Review: 'Force' lands a solid punch
If hardcore action is your thing, give Force a shot.
Film: Force
Director: Nishikant Kamat
Cast: John Abraham, Genelia D’souza, Vidyut Jamwal
Rating: ***½
Force has to be one of the worst marketed films of the year.
Promos, including a mushy song, one a horribly picturised Arabic-lyrics-driven music video, a shot of two brawny men going at each other, and the poster of a tattooed, gun-bearing John Abraham, don’t do any justice to the film.
Force is much more than that. Director Nishikant Kamat, who carries the baggage of having to deliver in a commercial set-up after two hard-hitting films -- Dombivali Fast (in Marathi) and Mumbai Meri Jaan -- takes up the challenge with gusto, and comes out a winner. Another in a string of remakes lately -- Singham, Ready, Bodyguard -- Kamat’s distinct touch makes Force somehow stand out in the crowd.
The film has all the ingredients you expect in a revenge-driven Hindi fillum -- a tough hero, his ladylove, a venom-inducing villain, romance, drama, etc. But Kamat’s sensibilities keep the film firmly grounded -- the occasional flights of fancy, notwithstanding -- and what you get is an intense, hardcore action thriller.
“You are the good cop, you do your job; I am the bad guy, I do mine,” says Vishnu (Vidyut) to ACP Yashwardhan (John) at one point. It’s like how most stories unfold, really. This tale of chor-police gets gory when the battle becomes personal. There are relationships involved, and at stake is the life of loves ones. Force is as much about Vishnu’s revenge as it is Yashwardhan’s. Two men, driven by rage, lash out at each other resulting in mayhem. Who wins? It’s tough to say.
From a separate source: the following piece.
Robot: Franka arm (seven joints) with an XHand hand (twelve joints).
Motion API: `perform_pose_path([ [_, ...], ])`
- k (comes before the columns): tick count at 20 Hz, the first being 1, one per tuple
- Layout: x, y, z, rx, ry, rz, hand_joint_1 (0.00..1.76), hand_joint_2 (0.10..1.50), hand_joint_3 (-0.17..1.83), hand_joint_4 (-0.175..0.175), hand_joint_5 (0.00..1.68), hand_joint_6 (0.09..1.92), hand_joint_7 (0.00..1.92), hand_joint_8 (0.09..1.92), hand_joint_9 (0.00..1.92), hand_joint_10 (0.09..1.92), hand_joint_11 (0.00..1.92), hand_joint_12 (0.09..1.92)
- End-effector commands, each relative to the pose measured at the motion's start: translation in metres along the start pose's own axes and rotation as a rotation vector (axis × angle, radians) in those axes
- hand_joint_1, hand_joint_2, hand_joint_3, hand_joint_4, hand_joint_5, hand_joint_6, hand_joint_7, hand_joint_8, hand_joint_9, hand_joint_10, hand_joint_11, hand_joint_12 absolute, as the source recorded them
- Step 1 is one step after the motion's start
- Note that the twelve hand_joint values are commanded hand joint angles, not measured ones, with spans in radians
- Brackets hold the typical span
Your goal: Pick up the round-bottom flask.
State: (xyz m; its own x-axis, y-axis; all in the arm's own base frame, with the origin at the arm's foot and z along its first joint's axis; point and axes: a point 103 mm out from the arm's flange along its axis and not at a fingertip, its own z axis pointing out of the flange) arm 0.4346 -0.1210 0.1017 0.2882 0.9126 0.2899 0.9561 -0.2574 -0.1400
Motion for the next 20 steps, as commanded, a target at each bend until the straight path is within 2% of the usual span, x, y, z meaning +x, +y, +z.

The mood remains grim almost throughout the film, the tension on the surface, and the screenplay moves rapidly. The second half is watertight, and the drama is complemented by some raw action, made effective not just due to great choreography (Allan Amin), but the inherent intensity. Deft cinematography by Ayananka Bose helps.
There are at least five sequences in Force that stand out, one of them where the action takes place at four places at the same time, all of them flawlessly intertwined with each other. An antagonist that you wish no one messes with (Vidyut, impressive screen presence) only adds to the thrill. What’s a revenge drama without a villain you loathe!
It’s the clichés that trouble. The romance between Yash and Maya (Genelia), an NGO worker smitten by the khadoos narcotics officer, is inconsistent, and you wonder how the two keep bumping into each other at malls all the time. The music video you saw in the promos is still as pissing off, and sticks out like a sore thumb in an otherwise taut film.
Genelia, charming as she is, bugs you with her constant “ACP sir” dialogues. John, on the other hand, comes across as believable, with Kamat exploiting whatever the actor has to offer to the hilt. He’s wooden, still, but somehow seems to be the right fit for the role.
What makes Force really tick is Kamat’s refreshing treatment of a formulaic action drama -- it’s like watching a ’90s Sunny Deol film, only with better screenplay and technique.
If hardcore action is your thing, give Force a shot. It lands quite the solid punch.